If you could start a movement that would bring the most amount of wellness to the most amount of people, what would that be?
I would start a weekly support group that focused on building mental strength and overcoming limiting beliefs and barriers to living an active, healthy lifestyle. At the end of the day, for most of us, it isn’t about the food. Our unhealthy eating habits are simply the coping mechanism to a much deeper issue. In order to remedy the emotional eating or unhealthy habits, we need to identify and implement a solution to the root problem. We are stronger together, and when we surround ourselves with others who are going through a similar experience, we can heal.
Sustainability, veganism, mental health and environmental changes are big topics at the moment.
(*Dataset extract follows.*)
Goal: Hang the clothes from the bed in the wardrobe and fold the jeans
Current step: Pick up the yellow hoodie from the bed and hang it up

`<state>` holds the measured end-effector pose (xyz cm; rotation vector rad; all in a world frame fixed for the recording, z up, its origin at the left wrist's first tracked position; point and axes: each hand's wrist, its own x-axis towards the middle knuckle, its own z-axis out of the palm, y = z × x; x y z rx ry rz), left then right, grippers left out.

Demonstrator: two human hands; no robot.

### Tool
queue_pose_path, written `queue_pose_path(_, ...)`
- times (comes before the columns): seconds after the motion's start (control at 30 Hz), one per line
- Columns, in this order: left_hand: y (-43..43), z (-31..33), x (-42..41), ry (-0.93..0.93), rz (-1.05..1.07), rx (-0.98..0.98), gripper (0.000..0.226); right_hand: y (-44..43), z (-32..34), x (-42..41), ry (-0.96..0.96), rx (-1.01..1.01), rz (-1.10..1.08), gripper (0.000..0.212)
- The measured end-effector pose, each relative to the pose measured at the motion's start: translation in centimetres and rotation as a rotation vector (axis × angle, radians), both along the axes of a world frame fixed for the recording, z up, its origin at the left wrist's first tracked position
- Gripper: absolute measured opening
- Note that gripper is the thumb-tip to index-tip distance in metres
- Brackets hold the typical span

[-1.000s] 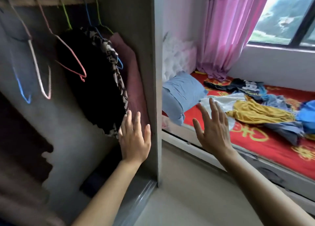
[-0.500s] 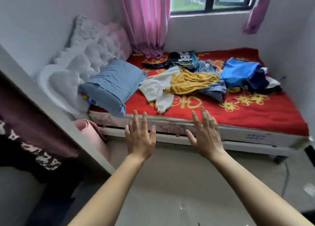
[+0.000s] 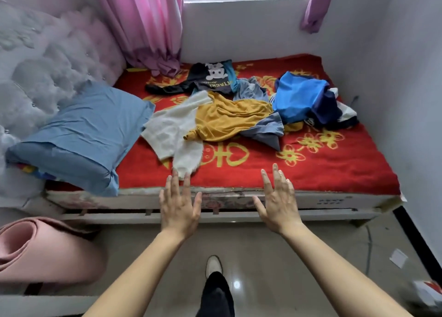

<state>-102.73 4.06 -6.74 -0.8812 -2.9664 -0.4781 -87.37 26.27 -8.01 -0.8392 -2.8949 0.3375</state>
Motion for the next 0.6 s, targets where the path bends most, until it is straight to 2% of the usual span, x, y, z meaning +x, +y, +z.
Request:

Which one of these causes is dearest to you, and why?
Hands down, mental health. As someone who has personally struggled with anorexia nervosa, depression, anxiety, panic attacks and complex PTSD from abuse, I know firsthand the impact of how our physical health can impact our mental health. The better I took care of myself physically, the more control I had over my mental health. In addition to therapy and medications to correct chemical imbalances, when necessary, exercise and eating well have had profound impacts on my mental health and mindset shifts, as well as those of my clients.